OK, this is a lot meatier than expected. Lightning-ish round!
Other bands that formed in 2006
Empire! Empire! (I Was a Lonely Estate). When a name has two exclamation points and a set of parentheses, there’s probably some long-ass explanation for it. And it’s even longer than you think, as I detailed in BNB #69.
Does It Offend You, Yeah? This name doesn’t hide its Britishness, and that’s before you learn it comes from the original British version of The Office. The group’s Dan Coop told NME, “When me and James [Rushent] first started writing music together, we decided to put it up on MySpace. We needed a name to put as our profile name, so [we] just put the first thing that was said on TV. We switched it on, and Ricky Gervais said, ‘Does it offend you, yeah? My drinking?’ So we just went with that. No thought went into it whatsoever.”
Band Name Bureau: No thought went into it whatsoever.
Yeasayer. Ever wondered what’s the opposite of a naysayer? These dudes are glad you asked.
Dananananaykroyd. This is a preposterous name, and I respect that. In a 2011 interview, member Calum Gunn said, “We really didn’t think about it when we were starting the band. We didn’t actually think we’d make it this far.” They announced their breakup a month later.
Street Sweeper Social Club. The short-lived project of Rage Against the Machine’s Tom Morello and the Coup’s Boots Riley originally called itself Street Sweeper, but added “Social Club” because someone else already had the name. As Morello told Punk Rock Theory in 2009, “A street sweeper is an automatic shotgun. It’s basically a machine gun that fires shotgun-sized shells and is the only weapon that the NRA is in favor of banning.” Fully automatic weapons are already banned, though I’m sure the NRA would love to change that.
Thy Art is Murder. Thy name is stupid.
Tiger! Shit! Tiger! Tiger! The ’00s were the golden age for exclamation point names, though the origins of this Italian band’s moniker remain mysterious. That doesn’t stop their bio from touting how much Stephen King likes it.
Pianos Become the Teeth. “Everyone hates our name,” said vocalist Kyle Durfey in a 2011 interview. “Our old drummer came up with it. The basic thing of it is just, if you dwell on a problem so much, you become that problem.
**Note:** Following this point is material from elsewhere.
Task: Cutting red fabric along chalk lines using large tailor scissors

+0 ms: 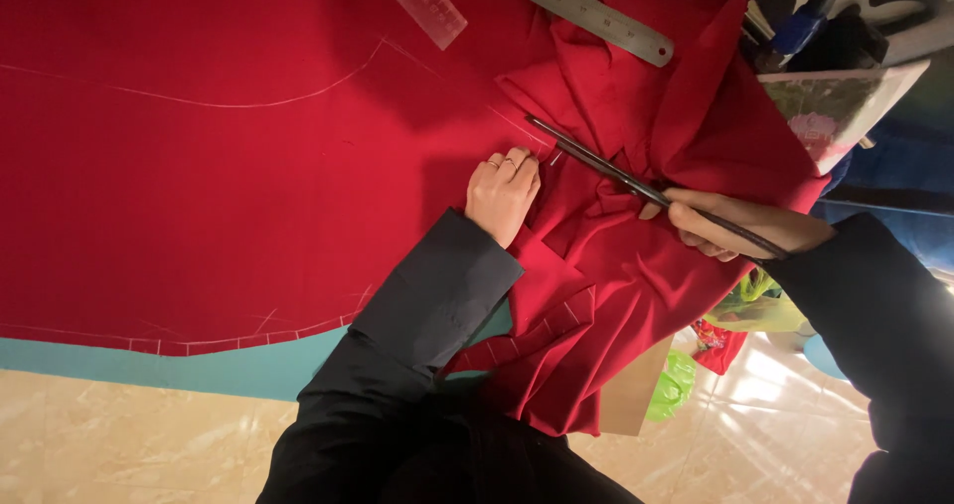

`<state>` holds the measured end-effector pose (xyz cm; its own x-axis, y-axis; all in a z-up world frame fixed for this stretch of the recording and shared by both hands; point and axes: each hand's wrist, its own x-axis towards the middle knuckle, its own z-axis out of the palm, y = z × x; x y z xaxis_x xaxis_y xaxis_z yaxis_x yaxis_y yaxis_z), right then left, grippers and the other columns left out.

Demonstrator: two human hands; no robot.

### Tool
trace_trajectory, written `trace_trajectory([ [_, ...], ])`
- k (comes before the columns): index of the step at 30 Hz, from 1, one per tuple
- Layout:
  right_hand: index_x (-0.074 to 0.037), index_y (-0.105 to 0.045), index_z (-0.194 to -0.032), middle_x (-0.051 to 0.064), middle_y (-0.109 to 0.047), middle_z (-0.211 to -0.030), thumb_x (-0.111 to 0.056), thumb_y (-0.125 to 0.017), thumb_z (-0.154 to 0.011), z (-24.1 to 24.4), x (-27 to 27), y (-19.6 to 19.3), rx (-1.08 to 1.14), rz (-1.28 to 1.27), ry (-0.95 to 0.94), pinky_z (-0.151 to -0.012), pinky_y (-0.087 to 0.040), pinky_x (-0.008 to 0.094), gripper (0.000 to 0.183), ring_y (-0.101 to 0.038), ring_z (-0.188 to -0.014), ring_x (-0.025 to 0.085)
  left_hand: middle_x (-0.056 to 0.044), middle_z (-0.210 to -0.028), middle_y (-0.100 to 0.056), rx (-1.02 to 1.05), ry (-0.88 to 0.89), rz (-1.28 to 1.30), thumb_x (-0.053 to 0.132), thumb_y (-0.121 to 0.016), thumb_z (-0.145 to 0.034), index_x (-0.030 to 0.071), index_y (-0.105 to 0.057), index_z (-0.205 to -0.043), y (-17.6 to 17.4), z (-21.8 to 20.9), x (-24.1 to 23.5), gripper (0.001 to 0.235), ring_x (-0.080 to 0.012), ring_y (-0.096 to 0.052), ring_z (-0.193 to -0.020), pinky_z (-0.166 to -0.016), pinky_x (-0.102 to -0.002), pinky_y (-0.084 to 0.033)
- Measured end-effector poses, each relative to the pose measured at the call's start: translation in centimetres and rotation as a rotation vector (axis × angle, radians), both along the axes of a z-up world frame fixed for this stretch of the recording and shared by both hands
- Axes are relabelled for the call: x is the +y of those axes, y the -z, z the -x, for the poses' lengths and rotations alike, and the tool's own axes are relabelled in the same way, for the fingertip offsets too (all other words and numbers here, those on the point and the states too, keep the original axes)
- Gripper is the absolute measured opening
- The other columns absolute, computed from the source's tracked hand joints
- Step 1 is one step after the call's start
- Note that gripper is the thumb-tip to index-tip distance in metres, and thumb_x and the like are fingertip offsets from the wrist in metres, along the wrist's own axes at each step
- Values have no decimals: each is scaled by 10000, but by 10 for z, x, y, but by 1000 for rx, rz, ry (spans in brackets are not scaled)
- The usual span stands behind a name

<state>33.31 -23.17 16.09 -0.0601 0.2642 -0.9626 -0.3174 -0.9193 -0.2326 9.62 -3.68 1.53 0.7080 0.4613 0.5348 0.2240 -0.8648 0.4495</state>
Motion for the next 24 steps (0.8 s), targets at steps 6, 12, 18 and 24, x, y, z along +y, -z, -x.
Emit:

We get shit for our name all the time.” To me, the name sounds cartoonish, and I’m not the first person to say so. Bassist Zac Sewell added, “One person told us that our name reminded him of Looney Tunes, when a piano falls on a character, and they get up and they have piano keys as teeth.” While they considered changing the name, they decided against it. “If I didn’t listen to bands that had shitty band names, I wouldn’t have loved half of the bands that I absolutely love,” added guitarist Mike York. “Jimmy Eat World? Jimmy did not eat the world.” But he was so fat he could have, as we learned:
POST-SCRIPTS
I spent a truly insane amount of time fact-checking LMFAO. Please buy me a coffee so I can sip and reflect on my life choices.
Related: Redfoo currently spends his time as a tennis pro. The life of the idle rich.
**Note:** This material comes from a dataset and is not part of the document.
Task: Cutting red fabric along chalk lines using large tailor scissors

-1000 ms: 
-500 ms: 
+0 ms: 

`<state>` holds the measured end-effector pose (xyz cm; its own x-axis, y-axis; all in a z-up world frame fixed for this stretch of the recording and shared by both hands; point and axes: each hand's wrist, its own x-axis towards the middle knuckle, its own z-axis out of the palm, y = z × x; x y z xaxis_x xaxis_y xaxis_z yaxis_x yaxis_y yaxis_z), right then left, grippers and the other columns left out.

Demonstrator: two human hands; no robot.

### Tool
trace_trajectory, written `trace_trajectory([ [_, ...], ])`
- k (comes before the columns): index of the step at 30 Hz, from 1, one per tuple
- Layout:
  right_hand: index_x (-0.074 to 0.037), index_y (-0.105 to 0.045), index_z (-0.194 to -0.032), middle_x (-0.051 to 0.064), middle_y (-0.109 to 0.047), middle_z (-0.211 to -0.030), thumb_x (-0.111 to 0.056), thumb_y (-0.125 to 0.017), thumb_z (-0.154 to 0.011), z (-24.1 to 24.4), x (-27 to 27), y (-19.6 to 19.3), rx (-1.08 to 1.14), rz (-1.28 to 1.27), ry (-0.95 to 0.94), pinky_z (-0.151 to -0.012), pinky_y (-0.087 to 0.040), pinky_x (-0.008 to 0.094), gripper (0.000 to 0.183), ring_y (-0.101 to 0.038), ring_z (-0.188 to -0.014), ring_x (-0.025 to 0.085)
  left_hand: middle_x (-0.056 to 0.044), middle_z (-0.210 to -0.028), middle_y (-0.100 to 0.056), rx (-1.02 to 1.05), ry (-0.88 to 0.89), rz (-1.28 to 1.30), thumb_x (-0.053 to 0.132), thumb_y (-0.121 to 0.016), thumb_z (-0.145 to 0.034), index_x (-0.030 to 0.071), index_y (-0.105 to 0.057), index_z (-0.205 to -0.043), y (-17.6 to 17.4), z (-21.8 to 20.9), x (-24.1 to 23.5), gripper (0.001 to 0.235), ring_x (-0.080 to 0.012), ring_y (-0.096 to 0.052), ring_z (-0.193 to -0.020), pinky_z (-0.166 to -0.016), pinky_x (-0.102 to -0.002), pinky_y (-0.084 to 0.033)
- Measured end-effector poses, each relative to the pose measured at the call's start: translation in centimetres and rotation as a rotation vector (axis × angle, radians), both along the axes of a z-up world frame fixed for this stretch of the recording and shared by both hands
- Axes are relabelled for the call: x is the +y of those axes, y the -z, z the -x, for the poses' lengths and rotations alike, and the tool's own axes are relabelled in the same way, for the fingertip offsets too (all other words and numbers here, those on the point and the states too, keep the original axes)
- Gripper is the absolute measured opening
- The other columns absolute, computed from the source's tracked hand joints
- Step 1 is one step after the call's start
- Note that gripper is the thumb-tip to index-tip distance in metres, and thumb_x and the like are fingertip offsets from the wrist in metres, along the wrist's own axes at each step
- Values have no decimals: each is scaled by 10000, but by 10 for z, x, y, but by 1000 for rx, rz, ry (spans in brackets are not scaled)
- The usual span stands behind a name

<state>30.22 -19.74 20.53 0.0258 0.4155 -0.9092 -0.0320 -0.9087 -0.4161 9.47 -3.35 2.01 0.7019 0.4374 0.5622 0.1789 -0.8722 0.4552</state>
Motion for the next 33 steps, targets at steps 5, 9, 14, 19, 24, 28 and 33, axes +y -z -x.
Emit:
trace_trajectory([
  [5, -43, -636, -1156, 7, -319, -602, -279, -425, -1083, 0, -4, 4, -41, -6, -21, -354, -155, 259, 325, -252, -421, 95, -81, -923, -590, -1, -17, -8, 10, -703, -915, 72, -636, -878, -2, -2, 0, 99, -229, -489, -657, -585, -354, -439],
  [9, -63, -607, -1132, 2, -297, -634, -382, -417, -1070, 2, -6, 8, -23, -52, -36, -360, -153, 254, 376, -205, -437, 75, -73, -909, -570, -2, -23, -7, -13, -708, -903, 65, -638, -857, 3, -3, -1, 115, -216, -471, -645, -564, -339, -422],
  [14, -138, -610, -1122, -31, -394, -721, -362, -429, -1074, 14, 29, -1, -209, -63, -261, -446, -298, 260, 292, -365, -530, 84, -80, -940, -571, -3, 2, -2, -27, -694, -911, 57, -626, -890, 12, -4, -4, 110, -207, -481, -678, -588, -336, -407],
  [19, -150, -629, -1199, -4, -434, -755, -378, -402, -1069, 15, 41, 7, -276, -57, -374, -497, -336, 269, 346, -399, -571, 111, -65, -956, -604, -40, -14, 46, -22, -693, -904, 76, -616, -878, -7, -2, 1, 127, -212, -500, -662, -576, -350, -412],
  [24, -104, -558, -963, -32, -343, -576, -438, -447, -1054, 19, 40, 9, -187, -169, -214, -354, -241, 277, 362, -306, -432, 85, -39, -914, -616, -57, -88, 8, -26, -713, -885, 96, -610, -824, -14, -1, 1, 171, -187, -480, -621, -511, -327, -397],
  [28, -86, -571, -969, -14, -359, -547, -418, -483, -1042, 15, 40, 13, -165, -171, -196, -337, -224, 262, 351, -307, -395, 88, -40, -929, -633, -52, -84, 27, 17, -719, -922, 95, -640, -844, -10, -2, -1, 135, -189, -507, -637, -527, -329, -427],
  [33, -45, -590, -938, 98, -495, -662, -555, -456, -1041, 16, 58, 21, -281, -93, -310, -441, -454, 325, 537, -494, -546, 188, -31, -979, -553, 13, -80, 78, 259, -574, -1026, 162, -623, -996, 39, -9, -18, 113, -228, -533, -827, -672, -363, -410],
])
In 2020, Mikel Jollett’s band and writing lives came together in Hollywood Park, an Airborne Toxic Event album and memoir about his life in the infamous Synanon cult. From the book description: “Per the leader’s mandate, all children, including Jollett and his older brother, were separated from their parents when they were six months old, and handed over to the cult’s ‘School.’ After spending years in what was essentially an orphanage, Mikel escaped the cult one morning with his mother and older brother. But in many ways, life outside Synanon was even harder and more erratic.” I’ve already checked it out from my library.
How old is that language? It might as well forbid words that grievously unsettle one’s humors.
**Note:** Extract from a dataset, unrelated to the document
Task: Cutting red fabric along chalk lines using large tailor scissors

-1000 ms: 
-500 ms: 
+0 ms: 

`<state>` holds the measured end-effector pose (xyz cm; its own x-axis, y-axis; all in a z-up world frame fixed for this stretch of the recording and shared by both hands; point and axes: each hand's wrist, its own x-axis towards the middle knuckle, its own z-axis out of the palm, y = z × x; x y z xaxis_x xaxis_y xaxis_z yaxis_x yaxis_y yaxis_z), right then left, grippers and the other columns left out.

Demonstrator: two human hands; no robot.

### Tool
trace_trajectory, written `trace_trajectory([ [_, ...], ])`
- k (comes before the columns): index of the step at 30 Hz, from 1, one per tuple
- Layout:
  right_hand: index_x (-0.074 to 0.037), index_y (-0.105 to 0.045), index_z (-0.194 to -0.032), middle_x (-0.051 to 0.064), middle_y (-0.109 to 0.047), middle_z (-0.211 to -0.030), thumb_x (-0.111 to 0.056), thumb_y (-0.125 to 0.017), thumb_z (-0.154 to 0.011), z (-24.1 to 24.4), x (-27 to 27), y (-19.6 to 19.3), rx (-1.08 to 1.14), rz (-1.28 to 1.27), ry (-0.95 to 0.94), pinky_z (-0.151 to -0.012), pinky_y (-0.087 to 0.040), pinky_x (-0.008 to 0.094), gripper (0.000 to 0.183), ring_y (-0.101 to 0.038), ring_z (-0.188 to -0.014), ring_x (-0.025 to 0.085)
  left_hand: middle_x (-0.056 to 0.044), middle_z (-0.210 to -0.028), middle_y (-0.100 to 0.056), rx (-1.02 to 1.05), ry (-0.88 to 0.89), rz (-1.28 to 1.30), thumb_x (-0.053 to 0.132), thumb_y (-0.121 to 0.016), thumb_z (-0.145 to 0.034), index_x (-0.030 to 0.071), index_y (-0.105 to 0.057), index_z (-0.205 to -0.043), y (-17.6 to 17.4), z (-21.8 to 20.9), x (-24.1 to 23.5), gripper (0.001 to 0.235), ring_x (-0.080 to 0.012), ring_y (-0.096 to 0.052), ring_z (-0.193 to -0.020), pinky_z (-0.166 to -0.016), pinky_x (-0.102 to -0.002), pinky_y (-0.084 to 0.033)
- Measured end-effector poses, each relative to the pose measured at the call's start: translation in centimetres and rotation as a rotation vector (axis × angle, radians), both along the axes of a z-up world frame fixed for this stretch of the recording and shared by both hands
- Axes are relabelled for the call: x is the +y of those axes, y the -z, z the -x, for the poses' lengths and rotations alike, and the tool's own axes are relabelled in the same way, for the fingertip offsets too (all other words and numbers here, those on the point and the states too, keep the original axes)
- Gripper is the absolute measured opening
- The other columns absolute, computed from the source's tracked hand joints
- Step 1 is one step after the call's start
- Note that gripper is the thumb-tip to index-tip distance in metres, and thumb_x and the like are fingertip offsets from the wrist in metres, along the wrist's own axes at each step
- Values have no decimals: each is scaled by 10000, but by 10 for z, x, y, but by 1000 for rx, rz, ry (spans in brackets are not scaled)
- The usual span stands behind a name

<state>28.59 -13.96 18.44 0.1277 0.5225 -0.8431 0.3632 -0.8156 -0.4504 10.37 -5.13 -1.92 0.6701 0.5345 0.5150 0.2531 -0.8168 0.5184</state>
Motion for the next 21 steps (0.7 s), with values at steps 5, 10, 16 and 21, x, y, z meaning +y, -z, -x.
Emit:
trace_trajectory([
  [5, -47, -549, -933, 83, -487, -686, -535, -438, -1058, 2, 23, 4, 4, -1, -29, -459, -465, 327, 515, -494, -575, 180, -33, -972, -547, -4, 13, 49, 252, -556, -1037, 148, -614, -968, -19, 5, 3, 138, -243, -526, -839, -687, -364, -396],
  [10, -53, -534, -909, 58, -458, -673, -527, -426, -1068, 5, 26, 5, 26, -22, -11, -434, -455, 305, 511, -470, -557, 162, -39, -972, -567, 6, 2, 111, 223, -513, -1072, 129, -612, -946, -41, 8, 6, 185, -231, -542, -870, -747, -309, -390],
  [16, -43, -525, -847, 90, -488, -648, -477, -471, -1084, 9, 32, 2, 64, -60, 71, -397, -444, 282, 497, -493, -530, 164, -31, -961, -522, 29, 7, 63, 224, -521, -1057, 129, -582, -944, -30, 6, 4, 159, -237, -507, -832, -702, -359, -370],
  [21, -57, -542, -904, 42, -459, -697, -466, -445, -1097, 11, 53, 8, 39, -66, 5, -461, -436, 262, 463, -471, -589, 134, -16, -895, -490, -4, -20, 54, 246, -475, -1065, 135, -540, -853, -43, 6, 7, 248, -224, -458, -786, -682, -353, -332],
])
Now’s your chance! Fashion is cyclical, so LMFAO merch is due for a comeback!
A story in The Guardian mentioned Madagasikara Volume 2, a 1986 compilation of contemporary pop music from Madagascar, along with late South African pop singer Brenda Fassie and Fela Kuti. Drummer Chris Tomson also cited an African music show at WKCR, the student station where he volunteered. OH THE APPROPRIATION!